Mir hat der Mix aus Humor und Ernsthaftigkeit sehr gut gefallen. Coras Gedanken sind erfrischend ehrlich. Ein Container ist nicht nur für Entsorgungen gut. Er beinhaltet viele Lebensgeschichten. In Coras Fall auch Begegnungen, die ihr Leben auf positive Weise aufpeppen. Sämtliche Protas wärmen einem das Herz. Ich durfte an der Ostsee Tränen lachen. Eine schwere Last aus Coras Vergangenheit hat mich total traurig gemacht. Ich konnte wirklich nicht fassen, was vor 25 Jahren passiert ist. Bleibt Cora bei ihrem Mann oder lebt sie nun da weiter, wo die Geschichte einst geendet hat. Wird sie mit Daniel endlich den Rest ihres Lebens glücklich verbringen, habe ich mich gefragt. Warum sie überhaupt mit ihm auseinander gegangen ist, war das große Rätsel in der Geschichte.

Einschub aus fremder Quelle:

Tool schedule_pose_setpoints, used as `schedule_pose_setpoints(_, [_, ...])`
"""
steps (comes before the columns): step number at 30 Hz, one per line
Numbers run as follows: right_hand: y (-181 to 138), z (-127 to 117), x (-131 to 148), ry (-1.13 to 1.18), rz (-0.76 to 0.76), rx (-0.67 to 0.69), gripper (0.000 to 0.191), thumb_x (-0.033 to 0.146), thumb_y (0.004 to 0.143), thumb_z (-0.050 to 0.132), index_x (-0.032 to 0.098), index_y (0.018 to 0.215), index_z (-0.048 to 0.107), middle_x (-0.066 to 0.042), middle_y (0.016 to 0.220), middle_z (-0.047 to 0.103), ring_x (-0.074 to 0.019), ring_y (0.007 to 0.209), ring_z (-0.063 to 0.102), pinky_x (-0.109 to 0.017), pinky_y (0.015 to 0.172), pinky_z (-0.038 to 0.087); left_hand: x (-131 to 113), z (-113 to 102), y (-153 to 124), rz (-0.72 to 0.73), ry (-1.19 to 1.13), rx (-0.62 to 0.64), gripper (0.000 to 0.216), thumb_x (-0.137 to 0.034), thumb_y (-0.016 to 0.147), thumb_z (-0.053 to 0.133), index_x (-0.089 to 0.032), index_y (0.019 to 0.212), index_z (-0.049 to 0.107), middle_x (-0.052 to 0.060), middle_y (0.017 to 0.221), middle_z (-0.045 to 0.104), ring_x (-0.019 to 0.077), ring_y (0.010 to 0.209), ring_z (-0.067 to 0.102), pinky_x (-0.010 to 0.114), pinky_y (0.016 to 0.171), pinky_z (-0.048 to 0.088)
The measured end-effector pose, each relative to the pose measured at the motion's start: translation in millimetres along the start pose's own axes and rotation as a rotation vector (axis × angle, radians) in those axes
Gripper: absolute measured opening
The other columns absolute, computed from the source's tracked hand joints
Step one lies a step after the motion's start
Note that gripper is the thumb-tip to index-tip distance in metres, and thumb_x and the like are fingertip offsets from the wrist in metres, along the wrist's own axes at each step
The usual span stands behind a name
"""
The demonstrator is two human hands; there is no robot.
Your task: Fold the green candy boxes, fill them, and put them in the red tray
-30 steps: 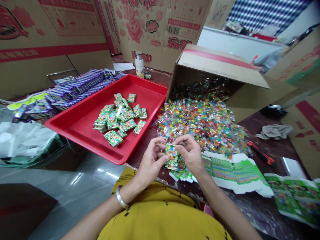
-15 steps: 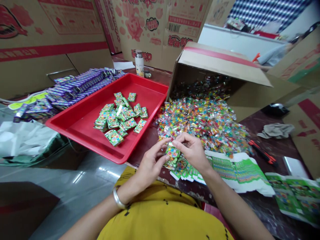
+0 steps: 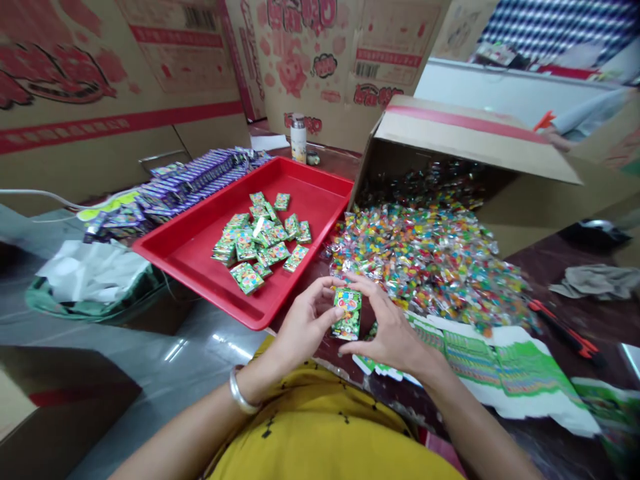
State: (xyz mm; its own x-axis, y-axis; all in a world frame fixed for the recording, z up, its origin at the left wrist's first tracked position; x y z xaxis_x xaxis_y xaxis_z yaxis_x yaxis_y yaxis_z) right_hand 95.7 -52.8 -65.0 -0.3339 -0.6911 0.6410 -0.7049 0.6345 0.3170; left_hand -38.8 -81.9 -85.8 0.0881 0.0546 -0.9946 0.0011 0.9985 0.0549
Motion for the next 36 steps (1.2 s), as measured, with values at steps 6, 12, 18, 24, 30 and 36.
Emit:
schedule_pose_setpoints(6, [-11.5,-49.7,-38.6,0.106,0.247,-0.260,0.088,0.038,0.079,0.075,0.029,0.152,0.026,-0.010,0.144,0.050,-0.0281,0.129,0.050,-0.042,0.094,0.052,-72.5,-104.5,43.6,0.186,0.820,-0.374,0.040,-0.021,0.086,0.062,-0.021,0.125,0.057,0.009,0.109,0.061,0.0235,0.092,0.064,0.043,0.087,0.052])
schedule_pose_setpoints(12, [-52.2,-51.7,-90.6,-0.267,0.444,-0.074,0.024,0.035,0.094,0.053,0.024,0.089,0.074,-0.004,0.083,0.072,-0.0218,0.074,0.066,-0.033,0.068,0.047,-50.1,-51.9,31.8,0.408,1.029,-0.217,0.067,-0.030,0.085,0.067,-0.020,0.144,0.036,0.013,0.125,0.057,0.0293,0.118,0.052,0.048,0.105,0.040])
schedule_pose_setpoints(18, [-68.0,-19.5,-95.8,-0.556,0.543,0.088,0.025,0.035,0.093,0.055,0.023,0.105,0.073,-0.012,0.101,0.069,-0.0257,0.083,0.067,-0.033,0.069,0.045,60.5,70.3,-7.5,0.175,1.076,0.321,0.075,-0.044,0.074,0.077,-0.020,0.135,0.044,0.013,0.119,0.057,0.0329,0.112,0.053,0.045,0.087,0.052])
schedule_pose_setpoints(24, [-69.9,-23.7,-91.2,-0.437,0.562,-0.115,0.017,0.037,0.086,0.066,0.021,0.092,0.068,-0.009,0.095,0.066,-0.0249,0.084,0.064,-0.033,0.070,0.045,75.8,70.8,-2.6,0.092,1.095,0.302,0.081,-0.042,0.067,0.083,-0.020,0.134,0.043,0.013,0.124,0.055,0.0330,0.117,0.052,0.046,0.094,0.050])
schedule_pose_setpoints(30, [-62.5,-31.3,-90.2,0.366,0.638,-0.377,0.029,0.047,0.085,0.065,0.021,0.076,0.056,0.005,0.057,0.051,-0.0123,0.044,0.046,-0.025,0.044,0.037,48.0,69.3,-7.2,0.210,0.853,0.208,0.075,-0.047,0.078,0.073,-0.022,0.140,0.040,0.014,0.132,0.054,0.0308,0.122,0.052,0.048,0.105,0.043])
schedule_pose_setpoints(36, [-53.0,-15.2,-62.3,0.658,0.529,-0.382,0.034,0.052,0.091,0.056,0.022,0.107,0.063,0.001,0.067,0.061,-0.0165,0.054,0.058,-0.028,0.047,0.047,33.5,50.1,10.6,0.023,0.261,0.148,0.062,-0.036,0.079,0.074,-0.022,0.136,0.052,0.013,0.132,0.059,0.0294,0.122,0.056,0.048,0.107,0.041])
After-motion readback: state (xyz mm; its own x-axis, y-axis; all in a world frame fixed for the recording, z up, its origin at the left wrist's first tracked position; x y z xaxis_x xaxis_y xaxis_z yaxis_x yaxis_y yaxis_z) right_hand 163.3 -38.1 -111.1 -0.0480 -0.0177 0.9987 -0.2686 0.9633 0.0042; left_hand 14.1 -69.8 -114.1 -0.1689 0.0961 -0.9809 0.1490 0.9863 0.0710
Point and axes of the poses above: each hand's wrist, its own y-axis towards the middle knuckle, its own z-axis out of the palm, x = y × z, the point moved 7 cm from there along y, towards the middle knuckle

Cora hinterfragt ihr Leben, wie wohl fast alle Frauen in ihrem Alter. Ihre Kinder führen nun ihr eigenes Leben. Sie möchte auch noch einmal Kind sein und ihre Träume Wirklichkeit werden lassen.

Fazit:
Mit sehr viel Herzenswärme erzählt Cora Hübsch, was in den 25 Jahren nach dem Mondscheintarif in ihrem Leben passiert ist. Lässt uns an ihren Ängsten teilhaben. Zeigt uns die Vorteile des älter werdens. Als Leserin lässt man die eigenen letzten 25 Jahre Revue passieren. Es gibt viel zu lachen. Ich empfehle jedoch eine Packung Taschentücher bereit zu halten. Noch immer kann ich nicht fassen, was am Ende vom Mondscheintarif passiert ist. Und nun schaltet das Handy aus, stellt die Hausglocke ab und schmiert Euch ein Nutellabrot. Mit ein bisschen Butter darunter. Cora hat viel zu erzählen.

Danke Idikó von Kürthy. Über eine Verfilmung würde ich mich wahnsinnig freuen. Ich denke, auch alle anderen Fans dieser Geschichte.